6. В связи со всем этим разумно помнить, что тоталитаризмы не были простым бунтом подсознания с его “архетипами”; они получили свой исторический шанс лишь постольку, поскольку были абсолютно ложным ответом на вполне реальные вопросы, порожденные кризисом прежних идентичностей. Конец и последовавшее развенчивание тоталитаризмов дают нам в полной степени ощутить реальность самих вопросов. Только полная открытость навстречу вопросам, полная честность и трезвость в отношении их может действительно отнять шанс у возвращения тоталитарных тенденций в будущем. Воспитания интеллектуальной честности не заменит тренировка самых “правильных” готовых реакций на слова.
Выступление на Международной конференции “Преодоление прошлого и новые ориентиры его переосмысления. Опыт России и Германии на рубеже веков” (15 мая 2001 года, Москва).
1 “Вопрос о вине” (нем.). (Здесь и далее примеч. ред.)

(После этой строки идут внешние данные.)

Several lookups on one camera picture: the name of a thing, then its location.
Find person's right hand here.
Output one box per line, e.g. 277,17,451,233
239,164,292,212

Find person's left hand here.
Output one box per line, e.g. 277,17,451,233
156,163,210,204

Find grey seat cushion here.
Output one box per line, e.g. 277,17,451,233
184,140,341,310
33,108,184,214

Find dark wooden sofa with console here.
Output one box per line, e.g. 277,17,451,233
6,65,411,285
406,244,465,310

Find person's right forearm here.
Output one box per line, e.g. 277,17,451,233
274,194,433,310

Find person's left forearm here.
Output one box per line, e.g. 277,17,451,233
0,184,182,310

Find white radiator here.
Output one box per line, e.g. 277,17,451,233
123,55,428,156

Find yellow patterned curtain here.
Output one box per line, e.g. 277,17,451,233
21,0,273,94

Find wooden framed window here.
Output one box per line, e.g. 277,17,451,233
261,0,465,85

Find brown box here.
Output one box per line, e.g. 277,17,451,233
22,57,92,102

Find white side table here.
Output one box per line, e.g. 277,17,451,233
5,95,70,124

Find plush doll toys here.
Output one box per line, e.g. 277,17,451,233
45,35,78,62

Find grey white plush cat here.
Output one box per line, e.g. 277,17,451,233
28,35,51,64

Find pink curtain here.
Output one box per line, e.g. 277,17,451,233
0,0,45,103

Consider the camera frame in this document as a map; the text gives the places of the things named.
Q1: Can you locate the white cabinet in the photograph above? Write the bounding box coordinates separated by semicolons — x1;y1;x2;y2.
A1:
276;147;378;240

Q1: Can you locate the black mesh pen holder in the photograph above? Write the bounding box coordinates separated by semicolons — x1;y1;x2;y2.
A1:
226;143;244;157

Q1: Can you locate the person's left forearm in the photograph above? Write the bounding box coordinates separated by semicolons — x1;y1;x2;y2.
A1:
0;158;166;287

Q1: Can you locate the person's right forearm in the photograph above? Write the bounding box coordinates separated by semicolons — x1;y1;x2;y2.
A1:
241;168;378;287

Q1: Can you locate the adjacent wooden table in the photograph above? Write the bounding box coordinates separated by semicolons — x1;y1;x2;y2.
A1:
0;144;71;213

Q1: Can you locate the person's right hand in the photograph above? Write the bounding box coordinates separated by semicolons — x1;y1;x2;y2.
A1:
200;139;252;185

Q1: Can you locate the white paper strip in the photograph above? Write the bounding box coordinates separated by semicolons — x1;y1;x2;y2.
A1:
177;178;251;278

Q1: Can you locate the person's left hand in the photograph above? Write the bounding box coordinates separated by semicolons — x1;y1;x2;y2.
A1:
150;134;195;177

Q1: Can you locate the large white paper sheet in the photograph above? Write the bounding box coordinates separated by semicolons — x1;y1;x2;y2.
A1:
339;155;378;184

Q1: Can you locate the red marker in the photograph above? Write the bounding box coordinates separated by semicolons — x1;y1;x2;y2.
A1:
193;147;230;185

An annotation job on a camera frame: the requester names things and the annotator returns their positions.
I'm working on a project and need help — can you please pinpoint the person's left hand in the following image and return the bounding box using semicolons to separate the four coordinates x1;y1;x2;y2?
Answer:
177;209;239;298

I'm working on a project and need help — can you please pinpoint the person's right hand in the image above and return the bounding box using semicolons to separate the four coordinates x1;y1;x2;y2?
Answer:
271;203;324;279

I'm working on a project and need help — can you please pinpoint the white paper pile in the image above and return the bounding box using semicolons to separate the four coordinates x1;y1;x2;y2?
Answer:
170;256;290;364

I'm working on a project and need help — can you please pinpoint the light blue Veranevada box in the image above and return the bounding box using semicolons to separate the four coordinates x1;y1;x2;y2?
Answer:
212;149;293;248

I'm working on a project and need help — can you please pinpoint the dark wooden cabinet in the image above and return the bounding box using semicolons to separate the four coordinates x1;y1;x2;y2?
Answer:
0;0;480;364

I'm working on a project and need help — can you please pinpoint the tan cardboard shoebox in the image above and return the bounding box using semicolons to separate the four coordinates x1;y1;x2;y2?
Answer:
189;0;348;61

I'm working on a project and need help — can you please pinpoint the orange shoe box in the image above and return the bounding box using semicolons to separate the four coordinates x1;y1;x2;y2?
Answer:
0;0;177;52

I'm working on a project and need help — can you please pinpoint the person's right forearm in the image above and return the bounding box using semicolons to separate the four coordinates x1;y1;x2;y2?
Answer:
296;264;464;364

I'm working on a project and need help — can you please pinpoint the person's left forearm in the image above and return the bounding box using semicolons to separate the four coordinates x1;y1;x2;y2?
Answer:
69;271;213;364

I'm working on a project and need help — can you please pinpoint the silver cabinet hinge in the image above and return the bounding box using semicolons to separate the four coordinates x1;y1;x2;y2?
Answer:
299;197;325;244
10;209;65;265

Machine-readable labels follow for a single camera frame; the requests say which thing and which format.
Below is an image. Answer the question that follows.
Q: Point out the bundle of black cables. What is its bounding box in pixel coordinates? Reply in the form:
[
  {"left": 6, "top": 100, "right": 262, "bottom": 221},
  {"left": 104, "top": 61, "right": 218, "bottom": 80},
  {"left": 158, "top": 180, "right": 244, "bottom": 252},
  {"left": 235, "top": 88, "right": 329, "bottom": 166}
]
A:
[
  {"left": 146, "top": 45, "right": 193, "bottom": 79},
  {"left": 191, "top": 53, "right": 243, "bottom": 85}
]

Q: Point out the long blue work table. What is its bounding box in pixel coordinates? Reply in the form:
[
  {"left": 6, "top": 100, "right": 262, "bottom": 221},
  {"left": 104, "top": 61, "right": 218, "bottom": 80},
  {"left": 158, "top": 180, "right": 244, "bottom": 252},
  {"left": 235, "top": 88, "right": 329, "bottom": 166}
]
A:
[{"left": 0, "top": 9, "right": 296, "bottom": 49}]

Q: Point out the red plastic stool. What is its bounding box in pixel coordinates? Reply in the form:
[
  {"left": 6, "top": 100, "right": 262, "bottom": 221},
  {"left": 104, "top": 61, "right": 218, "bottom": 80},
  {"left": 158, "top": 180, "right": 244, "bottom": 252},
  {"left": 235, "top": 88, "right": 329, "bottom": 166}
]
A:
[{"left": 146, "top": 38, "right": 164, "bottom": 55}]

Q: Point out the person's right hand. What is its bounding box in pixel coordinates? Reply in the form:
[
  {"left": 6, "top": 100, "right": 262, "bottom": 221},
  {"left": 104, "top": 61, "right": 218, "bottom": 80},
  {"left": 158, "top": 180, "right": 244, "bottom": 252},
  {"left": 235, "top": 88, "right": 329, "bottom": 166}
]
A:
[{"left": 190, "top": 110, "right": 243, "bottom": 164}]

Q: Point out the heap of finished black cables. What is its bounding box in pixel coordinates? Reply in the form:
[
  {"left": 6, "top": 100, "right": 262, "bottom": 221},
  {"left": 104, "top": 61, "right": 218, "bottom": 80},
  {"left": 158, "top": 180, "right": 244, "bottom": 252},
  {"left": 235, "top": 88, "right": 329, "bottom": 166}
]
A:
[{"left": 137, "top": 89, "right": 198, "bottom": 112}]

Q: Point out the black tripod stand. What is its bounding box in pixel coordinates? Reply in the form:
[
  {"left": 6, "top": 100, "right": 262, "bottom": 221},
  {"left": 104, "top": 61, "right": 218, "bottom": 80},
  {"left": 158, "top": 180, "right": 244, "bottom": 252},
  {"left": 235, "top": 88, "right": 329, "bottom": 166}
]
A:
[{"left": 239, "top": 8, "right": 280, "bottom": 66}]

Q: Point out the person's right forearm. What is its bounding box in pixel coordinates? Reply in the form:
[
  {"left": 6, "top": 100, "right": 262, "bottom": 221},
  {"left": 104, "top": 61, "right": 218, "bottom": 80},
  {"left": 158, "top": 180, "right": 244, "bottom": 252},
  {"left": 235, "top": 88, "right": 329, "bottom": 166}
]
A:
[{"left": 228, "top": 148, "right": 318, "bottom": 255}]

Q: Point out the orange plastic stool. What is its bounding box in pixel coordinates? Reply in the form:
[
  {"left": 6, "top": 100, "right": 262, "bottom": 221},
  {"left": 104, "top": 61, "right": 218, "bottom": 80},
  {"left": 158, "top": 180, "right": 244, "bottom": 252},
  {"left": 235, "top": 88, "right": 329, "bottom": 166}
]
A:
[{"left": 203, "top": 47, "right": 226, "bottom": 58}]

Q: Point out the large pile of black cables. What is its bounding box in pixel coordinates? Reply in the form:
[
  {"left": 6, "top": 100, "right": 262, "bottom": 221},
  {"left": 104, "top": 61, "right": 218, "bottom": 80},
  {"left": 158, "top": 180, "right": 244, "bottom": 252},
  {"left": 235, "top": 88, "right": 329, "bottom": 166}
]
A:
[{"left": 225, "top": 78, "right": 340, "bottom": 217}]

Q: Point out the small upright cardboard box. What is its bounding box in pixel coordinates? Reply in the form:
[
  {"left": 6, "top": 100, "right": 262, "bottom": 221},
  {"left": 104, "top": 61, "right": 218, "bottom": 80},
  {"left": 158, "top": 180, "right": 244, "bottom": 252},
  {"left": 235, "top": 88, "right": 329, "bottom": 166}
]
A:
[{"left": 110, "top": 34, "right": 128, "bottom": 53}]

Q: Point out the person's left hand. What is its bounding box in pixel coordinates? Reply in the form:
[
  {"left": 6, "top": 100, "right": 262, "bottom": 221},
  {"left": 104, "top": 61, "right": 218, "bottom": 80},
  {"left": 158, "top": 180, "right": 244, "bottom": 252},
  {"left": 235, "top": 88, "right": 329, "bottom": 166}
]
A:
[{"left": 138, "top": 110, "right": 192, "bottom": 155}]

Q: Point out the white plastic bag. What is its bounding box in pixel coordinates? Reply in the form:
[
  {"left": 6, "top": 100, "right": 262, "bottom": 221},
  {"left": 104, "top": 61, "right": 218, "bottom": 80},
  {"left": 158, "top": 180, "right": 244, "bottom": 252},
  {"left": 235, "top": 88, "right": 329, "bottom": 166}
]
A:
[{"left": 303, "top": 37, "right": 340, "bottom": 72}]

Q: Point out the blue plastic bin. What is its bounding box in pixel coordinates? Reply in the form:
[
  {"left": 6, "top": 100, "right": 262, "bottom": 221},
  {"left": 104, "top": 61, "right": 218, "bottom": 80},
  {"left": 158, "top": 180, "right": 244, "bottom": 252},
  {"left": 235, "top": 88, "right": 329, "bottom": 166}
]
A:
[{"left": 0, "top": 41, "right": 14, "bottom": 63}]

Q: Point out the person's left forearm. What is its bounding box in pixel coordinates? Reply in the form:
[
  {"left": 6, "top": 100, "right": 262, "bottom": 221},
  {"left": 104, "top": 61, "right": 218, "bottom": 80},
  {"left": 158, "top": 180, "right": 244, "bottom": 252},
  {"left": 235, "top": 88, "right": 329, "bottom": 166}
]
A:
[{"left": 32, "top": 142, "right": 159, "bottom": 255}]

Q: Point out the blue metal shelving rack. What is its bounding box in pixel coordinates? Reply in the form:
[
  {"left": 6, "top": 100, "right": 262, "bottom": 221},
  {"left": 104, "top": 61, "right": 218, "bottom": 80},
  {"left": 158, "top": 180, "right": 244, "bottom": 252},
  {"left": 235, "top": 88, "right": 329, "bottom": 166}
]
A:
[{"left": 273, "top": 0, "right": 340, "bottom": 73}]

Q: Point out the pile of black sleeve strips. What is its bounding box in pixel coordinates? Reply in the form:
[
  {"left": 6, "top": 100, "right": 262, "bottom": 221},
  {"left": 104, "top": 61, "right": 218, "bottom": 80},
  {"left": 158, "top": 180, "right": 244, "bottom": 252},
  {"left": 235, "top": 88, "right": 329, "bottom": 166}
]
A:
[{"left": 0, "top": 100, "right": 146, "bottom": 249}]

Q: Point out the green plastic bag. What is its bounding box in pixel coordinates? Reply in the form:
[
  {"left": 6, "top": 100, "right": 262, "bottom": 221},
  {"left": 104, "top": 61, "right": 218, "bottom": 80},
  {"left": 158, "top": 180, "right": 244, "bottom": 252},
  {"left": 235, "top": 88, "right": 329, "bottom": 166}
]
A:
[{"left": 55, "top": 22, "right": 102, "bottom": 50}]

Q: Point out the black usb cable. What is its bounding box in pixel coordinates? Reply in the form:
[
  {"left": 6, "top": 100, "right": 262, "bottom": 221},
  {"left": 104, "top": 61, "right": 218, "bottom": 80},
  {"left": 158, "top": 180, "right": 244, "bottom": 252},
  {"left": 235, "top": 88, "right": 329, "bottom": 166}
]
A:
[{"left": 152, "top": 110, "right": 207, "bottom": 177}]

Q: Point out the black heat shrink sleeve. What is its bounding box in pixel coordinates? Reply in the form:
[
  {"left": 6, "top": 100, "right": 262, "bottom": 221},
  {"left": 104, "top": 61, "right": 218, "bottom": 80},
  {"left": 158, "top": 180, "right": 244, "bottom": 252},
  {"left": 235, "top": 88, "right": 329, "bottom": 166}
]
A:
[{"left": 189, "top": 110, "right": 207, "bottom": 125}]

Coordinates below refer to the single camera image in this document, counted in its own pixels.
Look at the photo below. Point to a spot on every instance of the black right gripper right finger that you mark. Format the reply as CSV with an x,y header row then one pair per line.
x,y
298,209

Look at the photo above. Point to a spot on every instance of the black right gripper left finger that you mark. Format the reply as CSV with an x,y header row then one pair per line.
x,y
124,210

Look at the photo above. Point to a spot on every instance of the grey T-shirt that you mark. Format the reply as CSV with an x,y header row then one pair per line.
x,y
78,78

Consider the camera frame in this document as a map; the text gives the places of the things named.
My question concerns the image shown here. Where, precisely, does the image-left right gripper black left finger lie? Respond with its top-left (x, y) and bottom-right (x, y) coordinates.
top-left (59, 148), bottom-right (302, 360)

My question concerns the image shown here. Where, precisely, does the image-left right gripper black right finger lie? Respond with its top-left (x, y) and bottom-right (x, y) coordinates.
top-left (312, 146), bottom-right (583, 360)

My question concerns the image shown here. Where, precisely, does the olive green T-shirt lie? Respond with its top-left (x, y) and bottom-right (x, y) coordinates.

2 Выдержки из этих докладов см. в подборке материалов конференции (“Независимая газета”, 2001, 15 мая).
3 Поворот, перемена.
4 (Пре)одоление (нем.).
5 Шоа — Катастрофа, Холокост (иврит).
6 Радикальное зло.
7 Ср., в частности, статью Андрея Колесникова “Урок польского” (“Известия”, 2001, 22 мая), где приводимые Я. Т. Гроссом факты не ставятся под сомнение.